### [What is required]
A line below contains "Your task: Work", and a later one contains "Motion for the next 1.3". Repeat both, with every line between them, exactly.

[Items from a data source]
+++

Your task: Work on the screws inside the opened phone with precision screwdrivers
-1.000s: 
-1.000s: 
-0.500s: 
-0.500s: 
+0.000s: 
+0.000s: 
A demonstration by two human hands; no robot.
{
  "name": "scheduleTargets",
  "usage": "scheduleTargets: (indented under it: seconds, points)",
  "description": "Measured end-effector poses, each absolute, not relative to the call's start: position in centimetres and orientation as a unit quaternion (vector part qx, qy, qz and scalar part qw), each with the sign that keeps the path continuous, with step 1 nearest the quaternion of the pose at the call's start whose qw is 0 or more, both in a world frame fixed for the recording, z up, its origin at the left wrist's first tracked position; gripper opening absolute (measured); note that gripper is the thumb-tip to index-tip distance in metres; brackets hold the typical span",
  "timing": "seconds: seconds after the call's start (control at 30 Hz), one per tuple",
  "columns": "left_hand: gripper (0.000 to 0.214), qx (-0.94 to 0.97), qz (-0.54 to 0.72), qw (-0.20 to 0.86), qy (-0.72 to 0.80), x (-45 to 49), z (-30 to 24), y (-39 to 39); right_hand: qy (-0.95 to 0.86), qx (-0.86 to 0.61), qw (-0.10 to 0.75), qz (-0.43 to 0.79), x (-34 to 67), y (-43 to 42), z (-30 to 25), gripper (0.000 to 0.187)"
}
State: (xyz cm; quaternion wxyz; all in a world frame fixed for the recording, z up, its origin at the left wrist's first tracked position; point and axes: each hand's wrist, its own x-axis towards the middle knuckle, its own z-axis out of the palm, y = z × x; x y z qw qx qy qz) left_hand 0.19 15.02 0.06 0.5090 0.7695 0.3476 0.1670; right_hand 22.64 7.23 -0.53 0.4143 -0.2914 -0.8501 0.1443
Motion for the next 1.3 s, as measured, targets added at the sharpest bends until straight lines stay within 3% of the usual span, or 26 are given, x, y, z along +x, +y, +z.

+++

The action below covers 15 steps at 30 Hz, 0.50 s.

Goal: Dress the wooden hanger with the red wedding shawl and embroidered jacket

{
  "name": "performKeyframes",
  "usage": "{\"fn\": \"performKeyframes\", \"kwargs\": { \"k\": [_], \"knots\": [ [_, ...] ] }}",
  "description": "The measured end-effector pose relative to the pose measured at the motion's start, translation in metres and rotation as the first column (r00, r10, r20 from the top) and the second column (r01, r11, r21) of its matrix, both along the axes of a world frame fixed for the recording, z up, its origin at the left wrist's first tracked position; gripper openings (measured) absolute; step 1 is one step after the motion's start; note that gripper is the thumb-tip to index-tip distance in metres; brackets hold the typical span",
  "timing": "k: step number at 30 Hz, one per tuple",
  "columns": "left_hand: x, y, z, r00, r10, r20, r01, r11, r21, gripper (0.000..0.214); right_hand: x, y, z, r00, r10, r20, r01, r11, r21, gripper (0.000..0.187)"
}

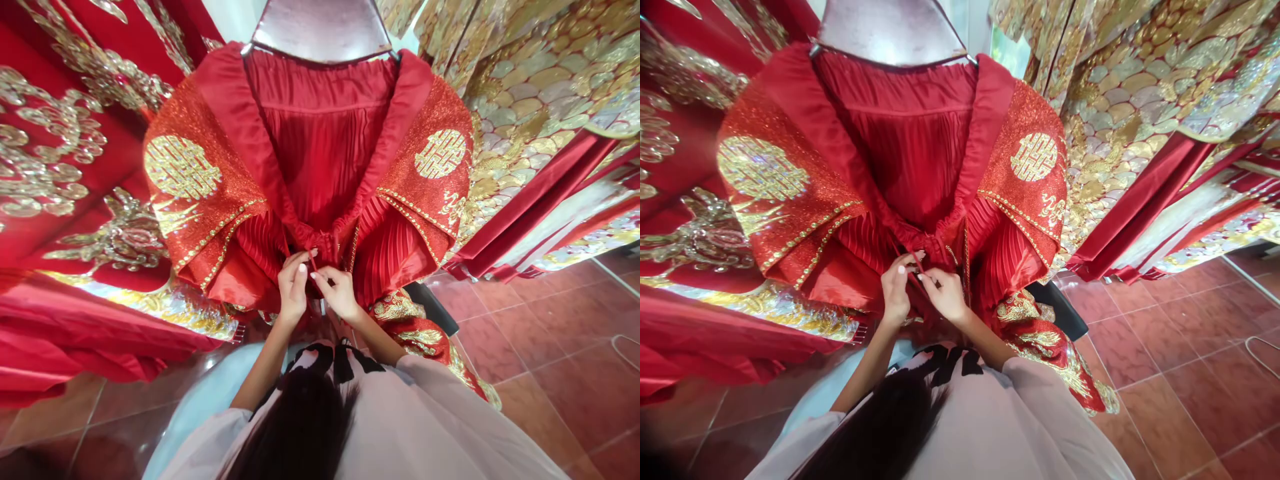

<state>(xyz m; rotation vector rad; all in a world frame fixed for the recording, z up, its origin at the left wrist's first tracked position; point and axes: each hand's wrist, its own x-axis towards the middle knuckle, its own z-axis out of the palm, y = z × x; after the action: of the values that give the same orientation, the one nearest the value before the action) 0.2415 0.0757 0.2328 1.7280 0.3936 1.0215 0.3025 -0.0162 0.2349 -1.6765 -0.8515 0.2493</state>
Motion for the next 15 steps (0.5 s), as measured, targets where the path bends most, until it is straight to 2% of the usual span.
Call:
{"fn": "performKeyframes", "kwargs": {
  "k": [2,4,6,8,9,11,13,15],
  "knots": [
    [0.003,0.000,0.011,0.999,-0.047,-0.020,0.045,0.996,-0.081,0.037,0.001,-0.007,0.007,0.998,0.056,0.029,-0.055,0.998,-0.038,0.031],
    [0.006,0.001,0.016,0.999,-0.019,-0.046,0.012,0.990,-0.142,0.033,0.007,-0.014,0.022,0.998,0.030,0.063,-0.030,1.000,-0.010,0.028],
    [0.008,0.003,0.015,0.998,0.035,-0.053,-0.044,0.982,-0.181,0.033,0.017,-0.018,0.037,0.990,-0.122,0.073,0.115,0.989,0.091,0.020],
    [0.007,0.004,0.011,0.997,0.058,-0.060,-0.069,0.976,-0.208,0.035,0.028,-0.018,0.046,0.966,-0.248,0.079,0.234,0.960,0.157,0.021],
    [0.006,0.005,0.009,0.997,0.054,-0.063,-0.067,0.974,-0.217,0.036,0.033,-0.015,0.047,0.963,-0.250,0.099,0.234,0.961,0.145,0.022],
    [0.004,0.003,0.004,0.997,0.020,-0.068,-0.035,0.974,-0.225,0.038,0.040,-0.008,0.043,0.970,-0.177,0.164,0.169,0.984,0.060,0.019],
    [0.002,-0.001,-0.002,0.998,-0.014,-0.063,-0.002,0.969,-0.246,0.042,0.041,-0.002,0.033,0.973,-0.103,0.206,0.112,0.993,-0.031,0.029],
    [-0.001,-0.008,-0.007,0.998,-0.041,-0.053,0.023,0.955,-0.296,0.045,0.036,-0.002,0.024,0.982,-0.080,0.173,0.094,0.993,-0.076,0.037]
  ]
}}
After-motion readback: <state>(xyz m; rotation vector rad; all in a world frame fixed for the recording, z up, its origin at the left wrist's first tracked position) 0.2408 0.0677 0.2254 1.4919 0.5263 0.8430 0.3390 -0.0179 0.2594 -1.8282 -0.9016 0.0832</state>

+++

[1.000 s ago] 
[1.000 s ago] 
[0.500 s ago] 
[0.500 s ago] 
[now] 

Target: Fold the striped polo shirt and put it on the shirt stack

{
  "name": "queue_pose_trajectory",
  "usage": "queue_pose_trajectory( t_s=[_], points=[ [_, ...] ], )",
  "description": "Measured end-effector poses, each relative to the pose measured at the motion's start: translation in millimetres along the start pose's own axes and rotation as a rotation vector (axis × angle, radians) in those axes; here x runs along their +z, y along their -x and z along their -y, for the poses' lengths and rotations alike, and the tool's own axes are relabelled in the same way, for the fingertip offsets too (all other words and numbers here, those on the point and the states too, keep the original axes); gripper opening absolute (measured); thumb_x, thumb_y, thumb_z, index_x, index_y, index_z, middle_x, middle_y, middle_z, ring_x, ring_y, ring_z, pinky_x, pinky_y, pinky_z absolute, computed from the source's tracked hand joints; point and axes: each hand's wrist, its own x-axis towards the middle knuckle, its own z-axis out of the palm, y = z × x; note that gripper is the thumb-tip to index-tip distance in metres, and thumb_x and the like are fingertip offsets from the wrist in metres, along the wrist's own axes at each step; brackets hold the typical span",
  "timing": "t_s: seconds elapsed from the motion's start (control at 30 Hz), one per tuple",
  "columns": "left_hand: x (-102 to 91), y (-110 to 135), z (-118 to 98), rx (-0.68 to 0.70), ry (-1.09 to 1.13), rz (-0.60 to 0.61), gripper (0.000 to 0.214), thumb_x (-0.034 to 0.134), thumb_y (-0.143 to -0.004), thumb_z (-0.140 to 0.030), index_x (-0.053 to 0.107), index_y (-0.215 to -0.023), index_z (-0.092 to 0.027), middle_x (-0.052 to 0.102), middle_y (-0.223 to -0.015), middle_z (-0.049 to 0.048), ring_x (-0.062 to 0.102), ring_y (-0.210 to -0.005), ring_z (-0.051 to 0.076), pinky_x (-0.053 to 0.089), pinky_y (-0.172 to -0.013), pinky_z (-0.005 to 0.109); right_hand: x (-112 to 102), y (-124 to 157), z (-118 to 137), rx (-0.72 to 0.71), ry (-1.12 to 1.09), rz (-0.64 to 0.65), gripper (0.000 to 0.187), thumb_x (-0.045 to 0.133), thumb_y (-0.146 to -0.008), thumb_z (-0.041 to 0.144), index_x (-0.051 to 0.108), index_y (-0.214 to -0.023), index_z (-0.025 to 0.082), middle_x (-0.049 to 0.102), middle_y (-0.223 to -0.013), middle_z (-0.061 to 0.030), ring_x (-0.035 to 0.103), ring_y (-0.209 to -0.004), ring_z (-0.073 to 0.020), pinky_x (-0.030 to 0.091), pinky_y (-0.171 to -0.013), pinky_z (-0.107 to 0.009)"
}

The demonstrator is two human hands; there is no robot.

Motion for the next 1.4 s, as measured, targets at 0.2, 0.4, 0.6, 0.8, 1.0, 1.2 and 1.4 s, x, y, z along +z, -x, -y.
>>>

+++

### [Written response]
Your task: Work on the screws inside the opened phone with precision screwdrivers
-1.000s: 
-1.000s: 
-0.500s: 
-0.500s: 
+0.000s: 
+0.000s: 
A demonstration by two human hands; no robot.
{
  "name": "scheduleTargets",
  "usage": "scheduleTargets: (indented under it: seconds, points)",
  "description": "Measured end-effector poses, each absolute, not relative to the call's start: position in centimetres and orientation as a unit quaternion (vector part qx, qy, qz and scalar part qw), each with the sign that keeps the path continuous, with step 1 nearest the quaternion of the pose at the call's start whose qw is 0 or more, both in a world frame fixed for the recording, z up, its origin at the left wrist's first tracked position; gripper opening absolute (measured); note that gripper is the thumb-tip to index-tip distance in metres; brackets hold the typical span",
  "timing": "seconds: seconds after the call's start (control at 30 Hz), one per tuple",
  "columns": "left_hand: gripper (0.000 to 0.214), qx (-0.94 to 0.97), qz (-0.54 to 0.72), qw (-0.20 to 0.86), qy (-0.72 to 0.80), x (-45 to 49), z (-30 to 24), y (-39 to 39); right_hand: qy (-0.95 to 0.86), qx (-0.86 to 0.61), qw (-0.10 to 0.75), qz (-0.43 to 0.79), x (-34 to 67), y (-43 to 42), z (-30 to 25), gripper (0.000 to 0.187)"
}
State: (xyz cm; quaternion wxyz; all in a world frame fixed for the recording, z up, its origin at the left wrist's first tracked position; point and axes: each hand's wrist, its own x-axis towards the middle knuckle, its own z-axis out of the palm, y = z × x; x y z qw qx qy qz) left_hand 0.19 15.02 0.06 0.5090 0.7695 0.3476 0.1670; right_hand 22.64 7.23 -0.53 0.4143 -0.2914 -0.8501 0.1443
Motion for the next 1.3 s, as measured, targets added at the sharpest bends until straight lines stay within 3% of the usual span, or 26 are given, x, y, z along +x, +y, +z.

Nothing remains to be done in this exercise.